The class wouldn’t have been possible without lots of hands other than mine.

Teaching Team
Having a teaching partner makes life a lot easier and the class improves. A partner allows me the flexibility to miss a session or two (my job as a California Coastal Commissioner meets three days every month up and down the coast of California.)  But the best benefit is bringing a second set of eyeballs to the curriculum which always makes it better.

This was the year I finally got the “business model versus business plan” concept nailed down. In previous classes I had experimented with moving away from the traditional focus on writing a business plan to a hands-on approach to building a business model.

But it wasn’t until Ann Miura-Ko joined me as a teaching partner that this “teach the model not the plan” idea jelled.
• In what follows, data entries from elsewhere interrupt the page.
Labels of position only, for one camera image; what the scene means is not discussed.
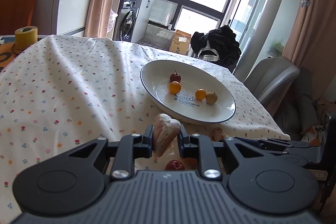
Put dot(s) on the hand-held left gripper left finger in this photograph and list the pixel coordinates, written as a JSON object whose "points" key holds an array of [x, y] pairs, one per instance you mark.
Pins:
{"points": [[147, 140]]}

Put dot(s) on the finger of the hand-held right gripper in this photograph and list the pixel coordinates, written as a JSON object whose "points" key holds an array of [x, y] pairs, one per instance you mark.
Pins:
{"points": [[281, 143], [262, 146]]}

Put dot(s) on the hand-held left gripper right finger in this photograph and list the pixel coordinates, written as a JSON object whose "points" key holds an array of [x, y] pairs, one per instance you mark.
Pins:
{"points": [[183, 144]]}

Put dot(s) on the small beige food piece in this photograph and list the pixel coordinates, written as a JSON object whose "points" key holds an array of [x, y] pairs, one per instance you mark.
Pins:
{"points": [[219, 134]]}

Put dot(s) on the small orange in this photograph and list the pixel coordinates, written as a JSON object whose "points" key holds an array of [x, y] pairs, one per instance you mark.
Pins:
{"points": [[200, 94], [175, 87]]}

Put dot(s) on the brown round fruit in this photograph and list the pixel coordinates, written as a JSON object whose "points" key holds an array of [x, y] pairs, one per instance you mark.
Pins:
{"points": [[211, 98]]}

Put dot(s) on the dark red round fruit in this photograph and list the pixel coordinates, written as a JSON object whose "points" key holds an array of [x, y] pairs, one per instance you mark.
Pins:
{"points": [[175, 77]]}

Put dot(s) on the white plate with dark rim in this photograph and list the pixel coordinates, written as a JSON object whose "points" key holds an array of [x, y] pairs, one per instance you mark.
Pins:
{"points": [[162, 74]]}

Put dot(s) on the bright red round fruit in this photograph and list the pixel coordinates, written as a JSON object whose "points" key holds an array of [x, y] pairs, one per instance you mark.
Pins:
{"points": [[174, 165]]}

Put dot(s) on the grey chair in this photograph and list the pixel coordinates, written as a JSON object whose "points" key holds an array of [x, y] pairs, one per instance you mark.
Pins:
{"points": [[273, 82]]}

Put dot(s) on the floral tablecloth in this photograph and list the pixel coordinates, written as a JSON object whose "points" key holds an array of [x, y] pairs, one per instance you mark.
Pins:
{"points": [[65, 82]]}

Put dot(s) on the cardboard box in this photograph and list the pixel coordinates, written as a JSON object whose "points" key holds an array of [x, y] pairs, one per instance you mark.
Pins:
{"points": [[180, 42]]}

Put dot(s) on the black clothing pile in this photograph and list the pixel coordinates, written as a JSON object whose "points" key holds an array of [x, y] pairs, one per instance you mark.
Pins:
{"points": [[218, 45]]}

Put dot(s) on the small dark bottle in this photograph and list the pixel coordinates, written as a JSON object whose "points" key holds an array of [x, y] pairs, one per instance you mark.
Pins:
{"points": [[170, 25]]}

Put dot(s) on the grey washing machine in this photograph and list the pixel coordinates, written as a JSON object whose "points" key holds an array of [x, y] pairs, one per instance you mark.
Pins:
{"points": [[127, 19]]}

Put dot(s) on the white cabinet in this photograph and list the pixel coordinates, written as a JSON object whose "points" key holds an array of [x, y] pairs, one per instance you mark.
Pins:
{"points": [[143, 18]]}

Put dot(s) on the clear plastic bag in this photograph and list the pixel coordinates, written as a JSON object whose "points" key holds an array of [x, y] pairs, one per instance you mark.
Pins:
{"points": [[111, 22]]}

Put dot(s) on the pink curtain with toy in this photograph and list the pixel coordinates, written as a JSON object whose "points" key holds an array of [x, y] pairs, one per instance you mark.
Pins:
{"points": [[312, 8]]}

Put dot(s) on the yellow tape roll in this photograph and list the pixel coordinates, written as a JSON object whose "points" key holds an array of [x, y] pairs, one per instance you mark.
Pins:
{"points": [[25, 37]]}

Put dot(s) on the orange patterned table mat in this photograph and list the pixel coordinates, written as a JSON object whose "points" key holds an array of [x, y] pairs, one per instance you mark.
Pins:
{"points": [[6, 52]]}

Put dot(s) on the orange wooden chair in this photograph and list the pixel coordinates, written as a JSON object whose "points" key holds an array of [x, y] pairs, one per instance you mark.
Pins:
{"points": [[17, 12]]}

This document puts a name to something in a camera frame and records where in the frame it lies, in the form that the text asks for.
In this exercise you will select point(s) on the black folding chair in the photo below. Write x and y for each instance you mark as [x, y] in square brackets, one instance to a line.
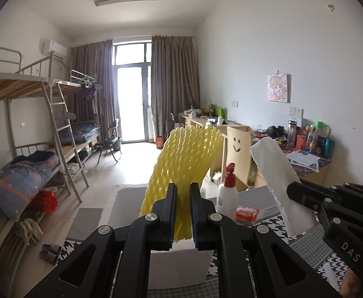
[108, 142]

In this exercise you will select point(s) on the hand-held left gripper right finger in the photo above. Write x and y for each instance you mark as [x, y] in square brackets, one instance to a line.
[194, 220]

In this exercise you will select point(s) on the white tissue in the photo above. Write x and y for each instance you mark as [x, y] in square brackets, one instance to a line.
[277, 167]

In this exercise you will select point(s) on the folded blue bedding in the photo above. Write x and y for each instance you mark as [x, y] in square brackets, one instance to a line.
[80, 132]

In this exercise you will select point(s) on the white double wall socket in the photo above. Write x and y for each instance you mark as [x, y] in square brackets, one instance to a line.
[295, 112]

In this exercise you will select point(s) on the cluster of toiletry bottles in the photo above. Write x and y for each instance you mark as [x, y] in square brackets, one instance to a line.
[314, 139]

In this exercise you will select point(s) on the glass balcony door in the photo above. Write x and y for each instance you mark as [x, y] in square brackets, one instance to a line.
[131, 99]

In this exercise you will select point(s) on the beige crumpled clothing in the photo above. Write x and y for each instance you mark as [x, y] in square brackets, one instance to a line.
[29, 229]

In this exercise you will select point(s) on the red snack packet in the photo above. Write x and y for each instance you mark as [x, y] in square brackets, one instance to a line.
[246, 214]

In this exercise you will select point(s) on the printed papers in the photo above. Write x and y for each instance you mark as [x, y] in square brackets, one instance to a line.
[304, 160]

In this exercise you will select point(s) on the yellow foam fruit net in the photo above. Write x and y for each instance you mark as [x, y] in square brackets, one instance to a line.
[181, 161]

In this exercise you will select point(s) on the metal bunk ladder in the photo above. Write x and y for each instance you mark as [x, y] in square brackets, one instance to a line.
[60, 127]

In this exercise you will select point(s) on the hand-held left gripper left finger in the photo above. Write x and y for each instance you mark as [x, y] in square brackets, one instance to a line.
[172, 220]

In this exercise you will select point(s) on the small metal bunk bed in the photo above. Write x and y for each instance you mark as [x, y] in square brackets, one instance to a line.
[79, 82]

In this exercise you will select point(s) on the white pump bottle red nozzle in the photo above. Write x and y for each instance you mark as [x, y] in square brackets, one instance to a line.
[226, 195]

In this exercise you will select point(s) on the white air conditioner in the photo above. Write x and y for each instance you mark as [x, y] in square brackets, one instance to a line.
[54, 49]

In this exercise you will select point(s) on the grey pillow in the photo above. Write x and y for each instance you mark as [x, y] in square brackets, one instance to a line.
[69, 115]

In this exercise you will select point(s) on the large metal bunk bed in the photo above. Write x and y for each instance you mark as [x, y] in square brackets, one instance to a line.
[10, 87]

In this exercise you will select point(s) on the orange red box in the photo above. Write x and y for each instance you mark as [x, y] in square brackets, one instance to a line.
[159, 142]

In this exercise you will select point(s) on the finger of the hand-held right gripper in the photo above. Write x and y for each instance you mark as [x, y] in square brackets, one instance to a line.
[308, 195]

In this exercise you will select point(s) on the person's right hand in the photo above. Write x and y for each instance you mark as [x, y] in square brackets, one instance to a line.
[350, 284]

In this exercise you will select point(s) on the ceiling tube light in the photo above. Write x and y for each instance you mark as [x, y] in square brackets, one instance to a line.
[125, 0]

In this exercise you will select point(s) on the wooden chair with smiley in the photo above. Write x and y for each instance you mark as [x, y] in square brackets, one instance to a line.
[235, 158]

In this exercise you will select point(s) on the dark hanging clothes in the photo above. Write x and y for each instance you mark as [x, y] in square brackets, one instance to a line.
[90, 94]

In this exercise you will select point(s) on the black bag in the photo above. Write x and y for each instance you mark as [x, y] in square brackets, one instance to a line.
[276, 131]

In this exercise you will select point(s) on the brown curtain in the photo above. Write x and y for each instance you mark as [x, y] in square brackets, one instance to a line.
[175, 83]
[91, 68]

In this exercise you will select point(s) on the long wooden desk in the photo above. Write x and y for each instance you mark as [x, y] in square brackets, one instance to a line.
[317, 177]

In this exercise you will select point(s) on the cartoon wall poster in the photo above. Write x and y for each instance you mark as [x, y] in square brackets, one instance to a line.
[278, 88]

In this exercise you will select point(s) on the white foam box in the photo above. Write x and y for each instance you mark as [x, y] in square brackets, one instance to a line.
[181, 267]

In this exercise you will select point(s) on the red plastic bag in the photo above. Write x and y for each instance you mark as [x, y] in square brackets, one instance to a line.
[46, 201]

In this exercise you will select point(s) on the assorted desk clutter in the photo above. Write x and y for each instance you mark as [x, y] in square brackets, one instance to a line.
[200, 113]

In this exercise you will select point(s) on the grey slipper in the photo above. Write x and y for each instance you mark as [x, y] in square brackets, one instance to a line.
[48, 257]
[51, 247]

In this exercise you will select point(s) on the white cup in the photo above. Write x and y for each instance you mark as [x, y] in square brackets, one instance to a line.
[220, 121]

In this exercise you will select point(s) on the black folded cart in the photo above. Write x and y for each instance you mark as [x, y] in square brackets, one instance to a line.
[170, 125]

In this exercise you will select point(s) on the houndstooth tablecloth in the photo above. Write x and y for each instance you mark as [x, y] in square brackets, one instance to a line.
[308, 248]

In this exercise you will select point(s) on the blue patterned quilt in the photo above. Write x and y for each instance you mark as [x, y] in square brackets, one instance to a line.
[23, 180]
Ann who had been my Teaching Assistant while she had finished her PhD at Stanford felt the same frustration about teaching entrepreneurs to assemble a business plan that we knew in the real world wouldn’t survive first contact with customers. After Stanford, Ann joined Mike Maples’ Venture Capital firm Floodgate as a partner. Over the summer we had both been impressed with Alexander Osterwalder’s Business Model Template work. At first we thought of adopting his template for the class, but found that an even more simplified version of a canonical business model that Ann developed worked better.

Teaching Assistants
Teaching at both Stanford and Berkeley I get to see the difference between the resources in a private university and those of a state university. (For the first 5 years at Berkeley, I taught 60 students by myself with no teaching partner or teaching assistant.) As the Stanford entrepreneurship program for the engineering school sits in the Management Science and Engineering Department, most of our TA’s are students in the MS&E PhD program. For this class Daisy Chung and David Hutton were our Teaching Assistants (TA’s.) TA’s make managing 60 students working on cases and team projects manageable.

They set up and keep the class web site updated.  They provide logistical support for guest speakers. They answer enumerable emails about logistics as well as substantive questions about class content. In addition to Ann and my office hours, Daisy and David held their own office hours to provide student support.

Most importantly, while Ann I reviewed all the grades, the TA’s managed the logistics of grading: grading the homework (in this class the case study summaries) and the business model written summary, keeping track of class participation and rolling up all the grades from the formal presentation. And they gave us feedback after each class session letting us know if we were particularly incoherent and kept us abreast of the usual student and team dynamics/crisis.

Finally our TA’s managed the mentors we had supporting the students.

Mentors
One part of Silicon Valley culture that doesn’t get enough credit is the generosity of entrepreneurs and VC’s who are willing to share their time with students. Ann and I recruited VC’s and entrepreneurs to be mentors for each team. (We’ve never had a problem in getting help for these classes.) Typically we have a mix of new mentors and those who have volunteered their time before.)  I wrote a handbook for the mentors to explain their roles (here.)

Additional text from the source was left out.